We surely also have a group of people who might apply other words to look for flu-related material. If not using one of the 45 search queries that Google includes in their sample for GFT they are not counted for in the result. One must also take into consideration the group that does not go online and search for flu related terms, having the flu or not.
But Google reached the conclusion that the 45 search queries were all the data needed for an accurate forecast. Cathy O’Neil and Rachel Schutt call this a way of ”excluding the voices of people who don’t have the time, energy, or access to cast their vote in all sorts of informal, possibly unannounced, elections” (2013:pos 638). But what this group of people does the ”Google’s system doesn’t know, and it doesn’t care”, as Kenneth Cukier and Viktor Mayer-Schonberger say in an article published in Foreign Affairs. The GFT just makes a correlation between Google searches and outbreaks.
Applying big data to the estimate the lifetime of car equipment or manholes, as showed in Big Data – a revolution that will transform how we live, work and think (2013), might be reasonable. If the parts are correctly made, they supposedly have a certain lifetime before breaking. But people are not that predictable.
We know that people are not always doing what they are expected – media or a phenomena like the swine flu can make them change their search patterns, and hence change the pattern of the big data. But big data doesn’t care why, big data only cares for what: that people are searching for – in their opinion – flu related terms online. This does not necessarily mean that more people have or will get the flu, only that more people are interested. Something that would create a false alarm, and hence lead to unnecessary measurements.

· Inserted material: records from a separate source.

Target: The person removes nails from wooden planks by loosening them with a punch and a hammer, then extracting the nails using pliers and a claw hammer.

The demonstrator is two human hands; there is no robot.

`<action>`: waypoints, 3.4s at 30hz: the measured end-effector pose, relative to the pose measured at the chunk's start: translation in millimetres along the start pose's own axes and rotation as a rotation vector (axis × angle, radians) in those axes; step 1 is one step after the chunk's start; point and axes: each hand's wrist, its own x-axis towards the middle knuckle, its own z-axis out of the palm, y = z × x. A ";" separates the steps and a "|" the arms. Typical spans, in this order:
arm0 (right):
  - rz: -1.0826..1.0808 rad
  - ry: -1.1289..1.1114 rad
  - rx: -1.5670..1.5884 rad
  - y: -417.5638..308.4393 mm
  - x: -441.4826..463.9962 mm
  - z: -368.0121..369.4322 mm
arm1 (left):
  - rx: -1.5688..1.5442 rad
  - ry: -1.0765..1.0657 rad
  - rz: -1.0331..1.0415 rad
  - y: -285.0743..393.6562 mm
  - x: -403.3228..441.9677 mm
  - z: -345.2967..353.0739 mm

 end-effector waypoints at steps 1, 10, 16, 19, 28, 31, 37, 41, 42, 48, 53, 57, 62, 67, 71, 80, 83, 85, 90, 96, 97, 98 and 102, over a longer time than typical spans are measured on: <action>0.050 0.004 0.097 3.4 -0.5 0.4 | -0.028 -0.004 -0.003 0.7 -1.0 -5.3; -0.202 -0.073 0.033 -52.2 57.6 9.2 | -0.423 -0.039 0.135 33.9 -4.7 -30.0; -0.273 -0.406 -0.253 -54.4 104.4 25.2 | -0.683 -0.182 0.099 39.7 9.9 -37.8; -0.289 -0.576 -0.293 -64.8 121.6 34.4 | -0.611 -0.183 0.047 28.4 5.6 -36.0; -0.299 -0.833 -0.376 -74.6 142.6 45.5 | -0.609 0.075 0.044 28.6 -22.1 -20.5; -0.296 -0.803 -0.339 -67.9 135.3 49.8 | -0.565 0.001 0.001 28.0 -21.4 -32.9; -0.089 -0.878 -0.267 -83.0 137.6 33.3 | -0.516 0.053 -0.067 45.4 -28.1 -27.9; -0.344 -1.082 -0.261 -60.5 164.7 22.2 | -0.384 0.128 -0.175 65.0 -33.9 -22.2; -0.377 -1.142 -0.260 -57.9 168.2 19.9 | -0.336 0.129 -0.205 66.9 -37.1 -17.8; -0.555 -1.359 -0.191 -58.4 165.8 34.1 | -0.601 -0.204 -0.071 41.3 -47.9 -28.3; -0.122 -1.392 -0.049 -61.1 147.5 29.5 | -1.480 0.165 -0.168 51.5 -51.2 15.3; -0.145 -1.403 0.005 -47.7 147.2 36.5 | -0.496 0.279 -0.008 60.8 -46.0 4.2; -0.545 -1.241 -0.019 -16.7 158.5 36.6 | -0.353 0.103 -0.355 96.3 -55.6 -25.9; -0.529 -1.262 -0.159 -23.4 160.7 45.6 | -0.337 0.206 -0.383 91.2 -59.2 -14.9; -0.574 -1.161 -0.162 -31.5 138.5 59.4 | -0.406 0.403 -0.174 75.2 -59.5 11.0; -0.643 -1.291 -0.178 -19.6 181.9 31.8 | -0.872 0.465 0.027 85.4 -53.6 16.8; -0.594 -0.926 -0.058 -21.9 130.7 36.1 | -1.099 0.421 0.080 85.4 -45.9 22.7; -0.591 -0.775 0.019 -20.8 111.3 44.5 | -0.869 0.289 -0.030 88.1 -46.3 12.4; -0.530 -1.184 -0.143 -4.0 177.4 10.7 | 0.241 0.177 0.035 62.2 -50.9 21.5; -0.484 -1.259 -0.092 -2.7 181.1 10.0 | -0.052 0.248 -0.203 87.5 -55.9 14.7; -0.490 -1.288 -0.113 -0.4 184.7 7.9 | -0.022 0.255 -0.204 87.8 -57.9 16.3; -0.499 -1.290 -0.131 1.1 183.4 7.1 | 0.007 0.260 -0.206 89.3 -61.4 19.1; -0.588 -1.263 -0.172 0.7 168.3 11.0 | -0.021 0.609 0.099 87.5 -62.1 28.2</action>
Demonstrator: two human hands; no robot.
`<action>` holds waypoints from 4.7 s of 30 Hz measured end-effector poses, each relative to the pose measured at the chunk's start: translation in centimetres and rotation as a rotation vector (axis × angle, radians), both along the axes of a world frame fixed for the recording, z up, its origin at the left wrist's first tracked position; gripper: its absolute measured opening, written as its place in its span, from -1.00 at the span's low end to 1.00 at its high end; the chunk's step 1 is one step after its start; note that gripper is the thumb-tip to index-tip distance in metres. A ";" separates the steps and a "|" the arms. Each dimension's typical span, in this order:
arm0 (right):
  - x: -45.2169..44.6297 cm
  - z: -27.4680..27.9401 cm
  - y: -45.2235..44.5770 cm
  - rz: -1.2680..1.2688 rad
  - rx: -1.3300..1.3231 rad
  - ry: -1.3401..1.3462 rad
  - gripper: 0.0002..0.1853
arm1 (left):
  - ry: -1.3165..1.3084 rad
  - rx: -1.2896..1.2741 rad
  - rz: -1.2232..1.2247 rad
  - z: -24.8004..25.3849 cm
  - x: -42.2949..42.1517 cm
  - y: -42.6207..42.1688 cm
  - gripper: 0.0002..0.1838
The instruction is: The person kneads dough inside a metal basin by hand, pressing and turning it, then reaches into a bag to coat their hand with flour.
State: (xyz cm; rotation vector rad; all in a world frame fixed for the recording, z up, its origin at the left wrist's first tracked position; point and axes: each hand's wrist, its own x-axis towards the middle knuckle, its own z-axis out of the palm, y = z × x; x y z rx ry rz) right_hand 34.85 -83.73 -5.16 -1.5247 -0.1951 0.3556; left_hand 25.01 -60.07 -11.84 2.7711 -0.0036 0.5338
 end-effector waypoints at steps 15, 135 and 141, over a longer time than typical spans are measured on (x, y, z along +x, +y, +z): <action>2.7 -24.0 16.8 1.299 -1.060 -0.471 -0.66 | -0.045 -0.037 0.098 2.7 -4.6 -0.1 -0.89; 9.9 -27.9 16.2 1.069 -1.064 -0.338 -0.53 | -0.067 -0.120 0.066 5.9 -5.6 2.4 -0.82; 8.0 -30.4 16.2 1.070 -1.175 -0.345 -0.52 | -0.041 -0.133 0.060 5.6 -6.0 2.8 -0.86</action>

Imagine if the same method were applied to ebola – what would the results be? Probably a panicked world with a lot of potential cases everywhere, and a digital divide complicating things.
Big data hubris?
The authors of the paper The Parable of Google Flu: Traps in Big Data Analysis show strong criticism towards what they call “Big data hubris”, the assumption that big data is a substitute for, more than a complement to, traditional collection and analysis of data (2014:2). Is this what has happened in the case of GFT?

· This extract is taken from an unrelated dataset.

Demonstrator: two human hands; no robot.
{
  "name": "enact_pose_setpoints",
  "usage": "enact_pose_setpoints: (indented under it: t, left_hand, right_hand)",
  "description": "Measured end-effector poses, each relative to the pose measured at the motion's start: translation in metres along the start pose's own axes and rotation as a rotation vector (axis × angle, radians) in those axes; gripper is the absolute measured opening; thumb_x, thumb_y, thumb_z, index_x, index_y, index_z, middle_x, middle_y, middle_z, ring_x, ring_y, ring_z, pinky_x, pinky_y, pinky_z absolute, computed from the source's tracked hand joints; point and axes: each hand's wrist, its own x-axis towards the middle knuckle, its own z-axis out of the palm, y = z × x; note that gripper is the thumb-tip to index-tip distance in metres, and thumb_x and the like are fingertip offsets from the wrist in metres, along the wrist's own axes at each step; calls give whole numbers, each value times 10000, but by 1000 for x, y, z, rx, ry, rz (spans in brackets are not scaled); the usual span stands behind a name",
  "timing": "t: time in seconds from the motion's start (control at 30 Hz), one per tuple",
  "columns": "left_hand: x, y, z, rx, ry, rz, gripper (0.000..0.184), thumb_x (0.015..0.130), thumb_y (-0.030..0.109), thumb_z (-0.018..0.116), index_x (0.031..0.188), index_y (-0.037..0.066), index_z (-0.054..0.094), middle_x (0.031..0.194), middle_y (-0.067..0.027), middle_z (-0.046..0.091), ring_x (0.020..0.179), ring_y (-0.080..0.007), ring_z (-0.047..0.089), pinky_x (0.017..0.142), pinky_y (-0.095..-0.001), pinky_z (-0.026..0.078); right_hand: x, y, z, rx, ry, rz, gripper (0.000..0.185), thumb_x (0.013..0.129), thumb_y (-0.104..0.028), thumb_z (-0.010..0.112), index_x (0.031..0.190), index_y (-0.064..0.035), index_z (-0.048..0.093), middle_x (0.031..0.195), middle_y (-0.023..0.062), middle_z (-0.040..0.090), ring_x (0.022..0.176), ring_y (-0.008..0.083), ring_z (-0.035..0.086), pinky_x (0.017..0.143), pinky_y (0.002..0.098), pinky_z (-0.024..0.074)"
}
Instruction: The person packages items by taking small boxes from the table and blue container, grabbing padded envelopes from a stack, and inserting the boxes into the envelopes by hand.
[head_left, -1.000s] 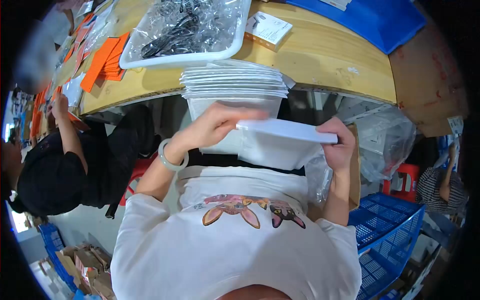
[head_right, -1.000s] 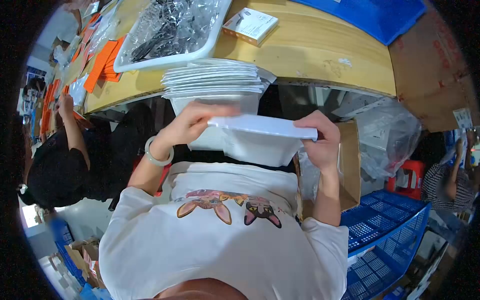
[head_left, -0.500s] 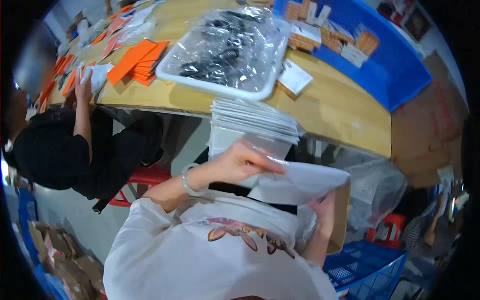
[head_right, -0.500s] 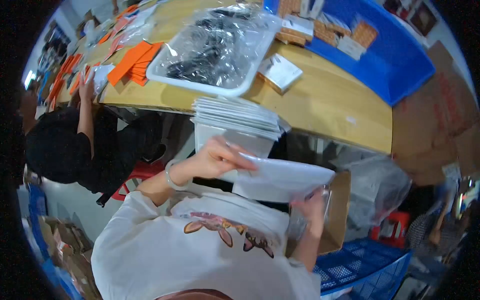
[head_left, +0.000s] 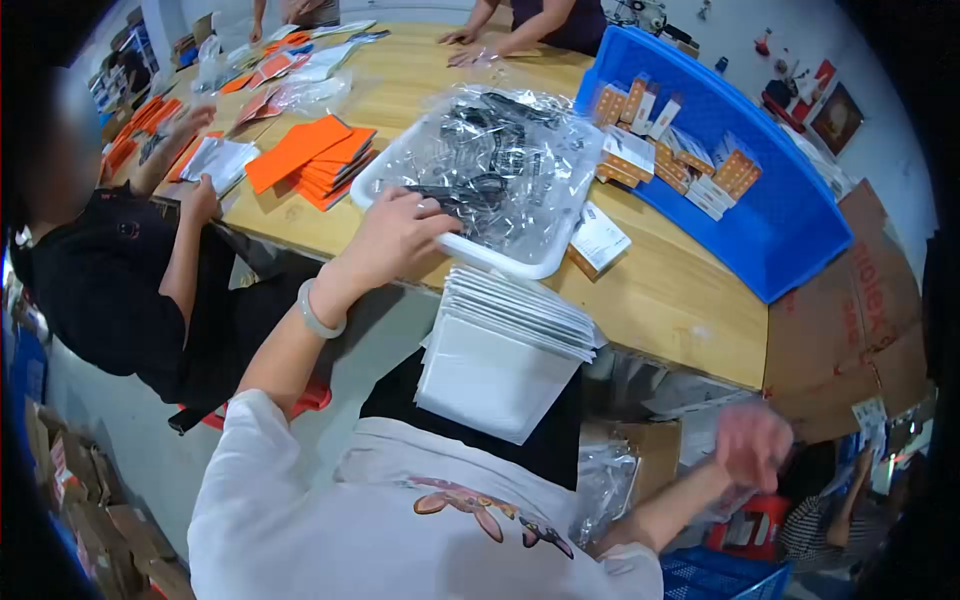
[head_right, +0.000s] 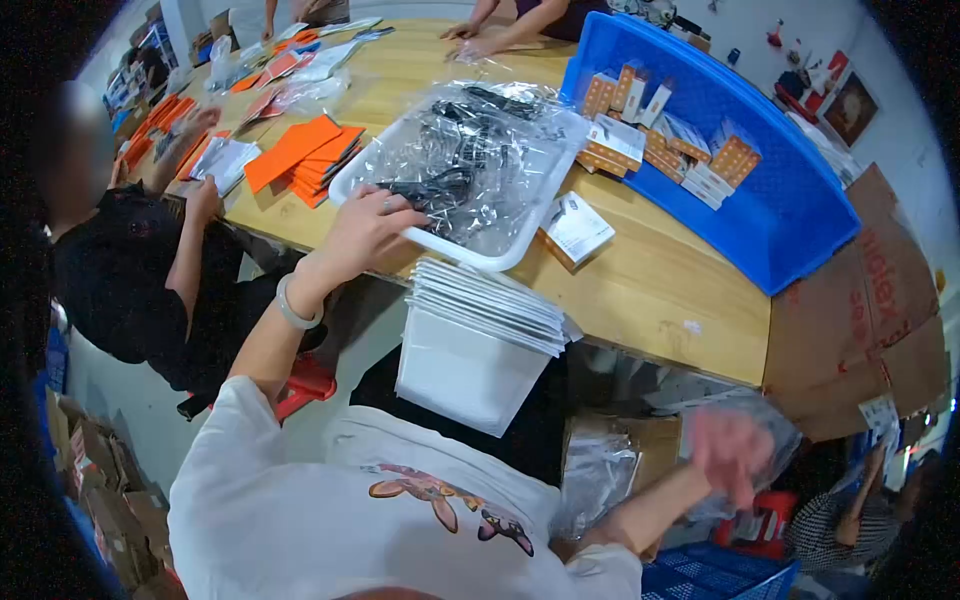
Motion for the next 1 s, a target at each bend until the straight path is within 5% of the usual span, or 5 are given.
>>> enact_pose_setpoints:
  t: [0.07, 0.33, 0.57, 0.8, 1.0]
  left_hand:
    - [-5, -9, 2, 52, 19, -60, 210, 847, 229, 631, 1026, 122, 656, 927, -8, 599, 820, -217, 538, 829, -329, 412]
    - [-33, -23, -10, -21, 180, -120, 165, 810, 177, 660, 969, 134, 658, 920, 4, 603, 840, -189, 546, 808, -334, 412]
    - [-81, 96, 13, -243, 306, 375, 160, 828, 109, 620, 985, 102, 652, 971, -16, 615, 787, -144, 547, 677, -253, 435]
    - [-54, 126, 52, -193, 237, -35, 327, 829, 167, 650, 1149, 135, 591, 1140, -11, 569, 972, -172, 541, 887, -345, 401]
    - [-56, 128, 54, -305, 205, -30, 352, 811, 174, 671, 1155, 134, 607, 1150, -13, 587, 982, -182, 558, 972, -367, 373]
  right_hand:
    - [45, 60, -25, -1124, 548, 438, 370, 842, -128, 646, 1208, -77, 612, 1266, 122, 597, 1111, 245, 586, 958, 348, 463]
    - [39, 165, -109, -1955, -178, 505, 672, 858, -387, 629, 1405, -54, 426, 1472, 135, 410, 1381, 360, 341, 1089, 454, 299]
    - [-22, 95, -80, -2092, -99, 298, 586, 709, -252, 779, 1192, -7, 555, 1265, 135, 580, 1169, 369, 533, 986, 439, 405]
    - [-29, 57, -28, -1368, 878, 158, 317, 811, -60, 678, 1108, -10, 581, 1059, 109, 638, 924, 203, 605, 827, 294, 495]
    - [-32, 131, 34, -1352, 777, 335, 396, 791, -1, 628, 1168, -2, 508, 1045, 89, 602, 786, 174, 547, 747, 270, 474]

The writers of Doing Data Science: Straight talk from the frontline says that ”Even if we have access to all of FB’s or Google’s or Twitter’s data corpus, any inferences we make from that data should not be extended to draw conclusions about humans beyond those sets of users for any particular day.” (Schutt and O’Neil. 2013:pos 574) The authors of Big Data claim that we have to give up our strive for accuracy on the microlevel for the insights that we gain on the macro level, in this case, the spread of the flu across countries and time (Cukier and Mayer-Schonberger2013).
Hence we can see different degrees in belief in the big data, and how its results should be applied.

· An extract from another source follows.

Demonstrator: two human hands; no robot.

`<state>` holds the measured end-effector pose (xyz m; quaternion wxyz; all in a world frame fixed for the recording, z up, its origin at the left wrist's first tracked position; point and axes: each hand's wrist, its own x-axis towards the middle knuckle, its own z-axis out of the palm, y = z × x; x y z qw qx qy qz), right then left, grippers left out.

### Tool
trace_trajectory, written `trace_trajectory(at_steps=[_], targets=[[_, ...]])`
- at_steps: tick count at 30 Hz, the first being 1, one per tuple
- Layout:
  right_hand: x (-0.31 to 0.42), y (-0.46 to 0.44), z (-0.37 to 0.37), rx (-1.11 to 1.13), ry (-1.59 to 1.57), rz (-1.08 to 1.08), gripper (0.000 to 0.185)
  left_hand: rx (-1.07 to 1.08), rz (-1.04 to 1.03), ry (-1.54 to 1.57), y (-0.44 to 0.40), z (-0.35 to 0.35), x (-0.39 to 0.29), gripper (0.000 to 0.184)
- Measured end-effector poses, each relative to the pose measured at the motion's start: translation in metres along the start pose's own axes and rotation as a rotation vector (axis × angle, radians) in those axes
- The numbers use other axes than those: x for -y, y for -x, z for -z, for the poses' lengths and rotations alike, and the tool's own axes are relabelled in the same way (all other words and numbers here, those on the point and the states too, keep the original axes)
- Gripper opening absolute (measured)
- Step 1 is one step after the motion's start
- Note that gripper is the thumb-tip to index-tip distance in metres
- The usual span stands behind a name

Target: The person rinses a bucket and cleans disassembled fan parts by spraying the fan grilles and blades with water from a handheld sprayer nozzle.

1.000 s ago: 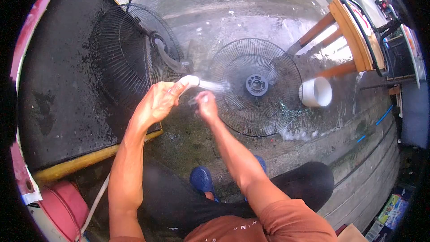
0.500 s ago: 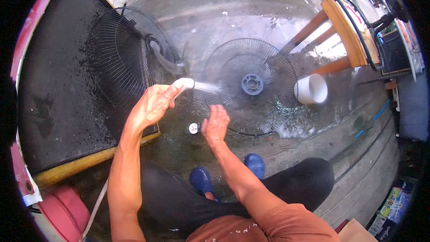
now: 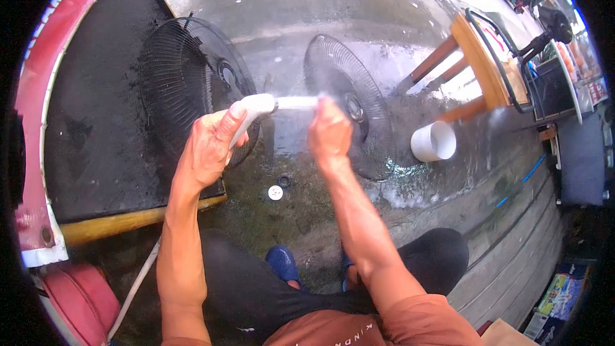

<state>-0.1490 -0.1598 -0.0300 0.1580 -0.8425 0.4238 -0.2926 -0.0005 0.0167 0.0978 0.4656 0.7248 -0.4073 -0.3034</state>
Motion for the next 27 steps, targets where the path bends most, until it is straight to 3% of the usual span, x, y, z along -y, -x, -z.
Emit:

Looking at the GFT example we can see that the use of big data has been, and is useful as a real time estimation of the spread of flu, compared to the CDC which are reported on a weekly bases. But the GFT can also fail and hence predict too many, or miss to predict, cases of flu. Lazer, Kennedy, King and Vespignani mean that to trust in GFT alone, with its flaws can lead to erroneous conclusions and actions but that GFT is still useful, and by combining it with other data might improve its accuracy (2014:2).
With this in mind we might conclude that a number or a search term may just be a number or a search term and that predictions are only probabilities, that sometimes become true and sometimes not.